Wednesday, April 9, 2014

Review: The Foster Family by Jaime Samms

Reviewed by Whuppsy
The Foster Family by Jaime Samms
Dreamspinner Press
Novel: 330pgs
3.5 Pants Off

Growing up in foster care has left Kerry Grey with little self-esteem or hope for his future. A college dropout, Kerry scrapes by on a part-time job at a garden nursery. His friendship with his boss and working with the plants are the only high points in Kerry’s life. He’s been dating the man who bullied him at school, but when his boyfriend abandons him at a party, Kerry wanders down the beach to drown his sorrows in a bottle of scotch. 

Malcolm Holmes and Charlie Stone have been together for fifteen years. Despite Charlie's willingness to accept Malcolm's unspoken domination in bed,something is missing from their relationship. Early one morning, they rescue a passed out Kerry from being washed away by the tide and Charlie immediately senses a kindred spirit in the lost younger man. When Kerry’s roommate kicks him out, Malcolm and Charlie invite him into their home. As Charlie and Kerry bond over Charlie’s garden, Malcolm sees Kerry may be just who they have been looking for to complete their lives. All they have to do is show Kerry, and each other, that Kerry's submissive tendencies will fit their dynamic. 

But someone is sabotaging Kerry at every turn. As he struggles to discover the culprit, he fears for the safety of his new friends. If Malcolm and Charlie cannot help, their lifelong search for their perfect third may not end with the happily ever after they imagined.

This story had so much going on that I was confounded just a bit. These three men were so I don’t like saying broken, but they were broken for lack of a better word.

Kerry is this young guy who has been in foster care since he was a wee lad of three. He’s been bounced from home to home. He’s found a way to protect himself by pushing most people away. Keeping them at an arm’s length away. That way, it won’t hurt if they have to part ways. He’s allowed his high school nemesis to have sex with him without any real boundaries or care about himself. He’s this lost boy that doesn’t know his worth. That he matters and during this story, he’ll have to learn his worth.

Malcolm Holmes is one half of the two men that Kerry falls in love with. He’s in his mid-30’s and he’s also been brought up in the foster system. His experience was a bad one. He’s use to cut himself when he felt out of control. Now, for Mal, control is a very big thing. He prides himself on keeping control at all times. However, Mal still has some issues that need to be worked out. Not just with himself, but in his long-term relationship with Charlie.

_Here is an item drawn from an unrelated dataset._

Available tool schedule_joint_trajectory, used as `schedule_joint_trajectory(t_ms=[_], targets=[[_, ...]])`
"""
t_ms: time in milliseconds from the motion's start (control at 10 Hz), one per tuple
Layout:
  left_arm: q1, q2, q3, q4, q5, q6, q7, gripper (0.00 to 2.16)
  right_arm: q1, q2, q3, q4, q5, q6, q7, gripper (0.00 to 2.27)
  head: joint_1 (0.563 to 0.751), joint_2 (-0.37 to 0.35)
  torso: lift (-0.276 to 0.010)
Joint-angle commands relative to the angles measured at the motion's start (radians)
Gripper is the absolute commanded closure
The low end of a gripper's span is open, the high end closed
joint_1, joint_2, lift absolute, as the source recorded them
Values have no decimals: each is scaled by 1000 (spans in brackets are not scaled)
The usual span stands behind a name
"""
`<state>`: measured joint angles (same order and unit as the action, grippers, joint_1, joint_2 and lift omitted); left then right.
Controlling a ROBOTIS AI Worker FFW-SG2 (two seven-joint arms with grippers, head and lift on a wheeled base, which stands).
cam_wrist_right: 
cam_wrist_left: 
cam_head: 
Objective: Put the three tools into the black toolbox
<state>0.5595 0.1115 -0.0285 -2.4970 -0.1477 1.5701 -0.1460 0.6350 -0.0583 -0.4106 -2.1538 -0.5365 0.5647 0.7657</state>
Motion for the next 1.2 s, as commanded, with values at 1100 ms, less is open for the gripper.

Charlie Stone is the other half of the couple that Kerry finds himself in love with. Charlie works as a personal assistant in an art gallery. Charlie used to be a photographer, but he no longer does that. Charlie also was brought up for a brief time in the foster system, but he was adopted out. His life isn’t all that he thought it would be.

Charlie and Mal have been in a relationship for 15 years and they keep adding guys who could be their third. Someone who can give each of them what they need. For Mal, it’s someone to spoil and take care of, like he wasn’t as a child. For Charlie, it’s someone to give him the submission that he requires. Mal and Charlie have been in this relationship that has worked but that there is something missing. Something isn’t quite right. Kerry comes in and it shatters the illusion that their relationship is fine.

I like that all of these characters weren’t perfect. I liked that each of them had issues that they really needed to work out in order for them to actually have a true relationship. I liked that that they really had to work on themselves. That no one else could fix them. That they had to do the work. They had support, but they had to do the work.

The secondary characters were really good in this story. I liked how they really pushed the characters to see themselves. They made them take accountability for their actions. That showed that they cared. They were honest and loving to the MC’s. Gave them what they needed, but also allowed them to have the room to make mistakes and also to grow.

I will say that this book did have some confusing parts to me. I didn’t understand why Kerry went back to Seattle for months on end to his last Foster Father’s house. I mean, I got it but I wasn’t ok with the length of time that he was there. I get that he needed to work on himself, but really? I also get that he needed to leave for Mal and Charlie to get their relationship back on track for them to grow as a couple and as individuals.

I will say that I had a hard time getting into these characters. I didn’t really care one way or the other about them. I find that the story wasn’t as enjoyable to me as I’d hope. The premise of the story was so amazing to me that I think I had such higher expectations than what I got.

I would say, it’s an ok book. It wasn’t bad just different. There was so much going on that I couldn’t really connect with any of the characters. I liked that each of the MC’s weren’t perfect. That Mal and Charlie weren’t perfect. That Kerry wasn’t perfect. I liked that all three of these men had issues that they needed to work on and that they did. That they wanted to have a relationship that included all 3 of them, but they knew that they each had to fix the issues that were holding them back.

Overall, it was an ok book. It didn’t live up to my expectations, but it was a pretty good book, nonetheless. Good character growth, which I really liked.